You are viewing a plain text version of this content. The canonical link for it is here.
Posted to dev@tomcat.apache.org by bu...@apache.org on 2004/03/15 19:03:22 UTC

DO NOT REPLY [Bug 27676] New: - HttpRequestBase doesn't reparse query string after call to setQueryString()

DO NOT REPLY TO THIS EMAIL, BUT PLEASE POST YOUR BUG 
RELATED COMMENTS THROUGH THE WEB INTERFACE AVAILABLE AT
<http://issues.apache.org/bugzilla/show_bug.cgi?id=27676>.
ANY REPLY MADE TO THIS MESSAGE WILL NOT BE COLLECTED AND 
INSERTED IN THE BUG DATABASE.

http://issues.apache.org/bugzilla/show_bug.cgi?id=27676

HttpRequestBase doesn't reparse query string after call to setQueryString()

           Summary: HttpRequestBase doesn't reparse query string after call
                    to setQueryString()
           Product: Tomcat 4
           Version: 4.1.18
          Platform: All
        OS/Version: All
            Status: NEW
          Severity: Normal
          Priority: Other
         Component: Catalina
        AssignedTo: tomcat-dev@jakarta.apache.org
        ReportedBy: justinp@motive.com


I ran into this bug on Tomcat 4.1.18, but from inspecting the code it looks 
like it's still in the most recent release.

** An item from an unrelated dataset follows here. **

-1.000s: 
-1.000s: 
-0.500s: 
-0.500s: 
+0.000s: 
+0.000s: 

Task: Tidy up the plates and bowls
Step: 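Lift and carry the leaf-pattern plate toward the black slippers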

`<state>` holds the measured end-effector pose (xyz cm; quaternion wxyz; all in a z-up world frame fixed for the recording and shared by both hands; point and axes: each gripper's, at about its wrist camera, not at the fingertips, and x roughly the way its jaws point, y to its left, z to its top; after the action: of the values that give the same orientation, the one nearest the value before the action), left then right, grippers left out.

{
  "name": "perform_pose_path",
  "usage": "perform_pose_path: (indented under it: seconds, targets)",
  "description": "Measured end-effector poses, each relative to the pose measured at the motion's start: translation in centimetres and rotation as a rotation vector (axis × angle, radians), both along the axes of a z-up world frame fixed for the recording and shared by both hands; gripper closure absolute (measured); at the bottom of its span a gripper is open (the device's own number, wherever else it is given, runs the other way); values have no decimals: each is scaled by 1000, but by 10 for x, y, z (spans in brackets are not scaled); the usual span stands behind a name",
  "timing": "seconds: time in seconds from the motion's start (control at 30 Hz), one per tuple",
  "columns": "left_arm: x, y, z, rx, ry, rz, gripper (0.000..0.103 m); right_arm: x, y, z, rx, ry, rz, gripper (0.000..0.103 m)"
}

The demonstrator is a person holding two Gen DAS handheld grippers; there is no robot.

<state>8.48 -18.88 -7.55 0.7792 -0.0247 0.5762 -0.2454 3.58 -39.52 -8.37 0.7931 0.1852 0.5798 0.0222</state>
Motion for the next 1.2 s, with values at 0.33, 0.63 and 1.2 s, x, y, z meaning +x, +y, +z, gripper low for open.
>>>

I subclassed FormAuthenticator to provide single sign-on type functionality 
for my webapp.  My authenticator's authenticate() looks for an authToken in a 
request parameter and, if it's not there, defers to the superclass 
implementation (FormAuthentication).

My call to request.getParameter() triggers code in 
HttpRequestBase.parseParameters() which sets the 'parsed' flag in the request 
object to true.

Later, in the implementation of FormAuthenticator.authenticate(), 
FormAuthenticator.restoreRequest() is called to restore the original request 
after successful login.  In that method, the parameters get blown away and the 
queryString is reset, but the parsed flag is not cleared.  So, every 
subsequent call to request.getParameter() returns null.  It doesn't know that 
it needs to reparse the queryString.

I'm not sure if this is a semantic problem in FormAuthenticator or in 
HttpRequestBase.  I would imagine that it's the former, since it looks an 
HttpRequestBase is not really intended to be reused.  Maybe FormAuthenticator 
should recycle the request object prior to restoring it.  Either way, the 
state of the request becomes inconsistent.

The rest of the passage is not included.